───── Given records

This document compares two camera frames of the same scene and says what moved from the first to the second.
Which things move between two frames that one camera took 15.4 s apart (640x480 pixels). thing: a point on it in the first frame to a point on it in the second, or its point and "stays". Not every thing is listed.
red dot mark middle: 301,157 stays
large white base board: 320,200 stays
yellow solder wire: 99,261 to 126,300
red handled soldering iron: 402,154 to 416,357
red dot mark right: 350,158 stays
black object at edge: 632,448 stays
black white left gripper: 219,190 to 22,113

──────────
───── Given records

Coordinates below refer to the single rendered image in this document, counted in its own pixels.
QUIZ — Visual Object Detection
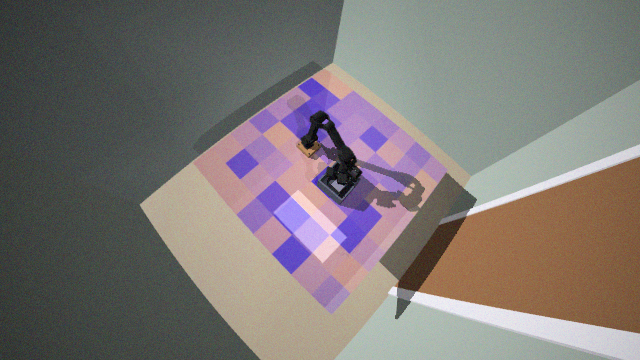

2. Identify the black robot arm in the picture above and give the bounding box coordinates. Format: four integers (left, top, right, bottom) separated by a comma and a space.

──────────

● **Work item**: The lines to copy are those above that contain the string "white".

● **Exercise output**:
large white base board: 320,200 stays
black white left gripper: 219,190 to 22,113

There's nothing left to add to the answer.